Chiavetta's Style Chicken Marinade with Apple Cider Vinegar

This Western New York-style chicken marinade combines tangy apple cider vinegar with aromatic spices to create tender, flavorful grilled or baked chicken. The signature blend of Worcestershire sauce, poultry seasoning, and dual peppers delivers the authentic taste that made Chiavetta's famous at county fairs and barbecues throughout the region. Perfect for summer grilling or weeknight dinners, this marinade transforms simple chicken breasts into a crowd-pleasing dish with bold, balanced flavors.
Ingredients
- ⅛ tablespoons vegetable oil or avocado oil
- ¼ cup apple cider vinegar
- 1 clove garlic
- 1 tablespoon Worcestershire sauce
- ⅛ teaspoon white pepper
- ½ teaspoon salt
- ⅛ teaspoon black pepper
- ½ tablespoon sugar
- ½ teaspoon poultry seasoning
- ½ teaspoon celery salt
- 1 lb boneless skinless chicken breast, tender and lean
Instructions
- 1
Combine oil, vinegar, garlic, Worcestershire sauce, white pepper, salt, black pepper, and sugar in a medium bowl until well mixed
- 2
Add poultry seasoning and celery salt, mixing again to incorporate all ingredients
- 3
Place chicken pieces in a shallow, non-reactive dish and pour marinade over chicken
- 4
Cover with plastic wrap and refrigerate for at least one hour
- 5
Preheat oven or grill to 375°F
- 6
Remove chicken from marinade and discard unused marinade
- 7
Cook chicken until internal temperature reaches 165°F, about 30 minutes
- 8
Serve with favorite sides
Tips
Use a non-reactive dish like glass or ceramic when marinating to prevent metallic flavors from affecting the acidic vinegar marinade
For deeper flavor penetration, score the chicken lightly with a knife before adding to the marinade, or marinate for up to 24 hours
Reserve some fresh marinade before adding raw chicken if you want to use it as a basting sauce during cooking
Good to Know
Store marinated raw chicken in refrigerator for up to 24 hours. Cooked chicken keeps 3-4 days refrigerated.
Chicken can be marinated up to 24 hours in advance for deeper flavor development.
Serve immediately after cooking while hot with barbecue sides like coleslaw, potato salad, or corn on the cob.
Common Mistakes
Use non-reactive containers to avoid metallic flavors from acidic marinade
Don't reuse marinade that touched raw chicken without boiling it first
Don't over-marinate beyond 24 hours as acid can make chicken mushy
Substitutions
FAQ
Can I use this marinade for other cuts of chicken?
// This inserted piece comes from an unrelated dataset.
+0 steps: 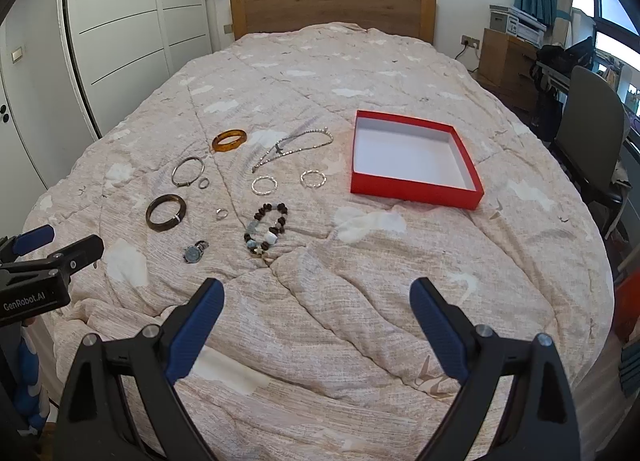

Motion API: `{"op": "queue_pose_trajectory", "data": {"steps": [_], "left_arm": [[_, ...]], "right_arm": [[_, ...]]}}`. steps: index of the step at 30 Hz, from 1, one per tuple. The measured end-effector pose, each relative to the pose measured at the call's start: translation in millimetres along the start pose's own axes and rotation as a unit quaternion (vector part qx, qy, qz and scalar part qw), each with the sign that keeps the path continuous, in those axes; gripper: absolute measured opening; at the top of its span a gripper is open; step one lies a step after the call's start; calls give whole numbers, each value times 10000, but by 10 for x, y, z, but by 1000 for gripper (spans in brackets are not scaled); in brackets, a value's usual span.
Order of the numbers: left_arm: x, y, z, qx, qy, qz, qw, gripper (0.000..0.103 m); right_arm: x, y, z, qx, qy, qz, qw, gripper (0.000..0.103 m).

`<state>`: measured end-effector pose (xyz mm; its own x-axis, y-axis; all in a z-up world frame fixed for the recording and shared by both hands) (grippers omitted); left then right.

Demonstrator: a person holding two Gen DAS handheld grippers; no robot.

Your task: Organize jewelry

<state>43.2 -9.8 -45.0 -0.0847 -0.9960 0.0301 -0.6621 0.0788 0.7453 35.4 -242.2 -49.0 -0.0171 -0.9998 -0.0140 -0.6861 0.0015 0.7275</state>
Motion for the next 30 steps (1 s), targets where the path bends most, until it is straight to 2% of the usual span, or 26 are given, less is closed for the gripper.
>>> {"op": "queue_pose_trajectory", "data": {"steps": [14,18,30], "left_arm": [[181,-196,51,-232,-367,92,9990,103],[193,-230,82,-339,-414,98,9985,103],[203,-169,80,-297,-503,-98,9982,103]], "right_arm": [[119,-135,51,-146,-172,53,9997,95],[135,-150,72,-161,-239,-17,9996,95],[160,-154,92,-100,-342,-285,9990,95]]}}
Point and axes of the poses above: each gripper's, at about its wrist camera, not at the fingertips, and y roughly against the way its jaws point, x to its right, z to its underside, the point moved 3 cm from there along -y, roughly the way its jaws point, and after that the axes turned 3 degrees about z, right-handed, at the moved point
Yes, this works great with thighs, drumsticks, or whole chicken pieces. Adjust cooking times based on thickness and bone-in versus boneless cuts.
What if I don't have poultry seasoning?
Make your own by combining equal parts dried sage, thyme, marjoram, rosemary, and a pinch of nutmeg, or substitute with Italian seasoning.
How long can I keep the cooked chicken?
Properly stored cooked chicken will keep in the refrigerator for 3-4 days or can be frozen for up to 3 months.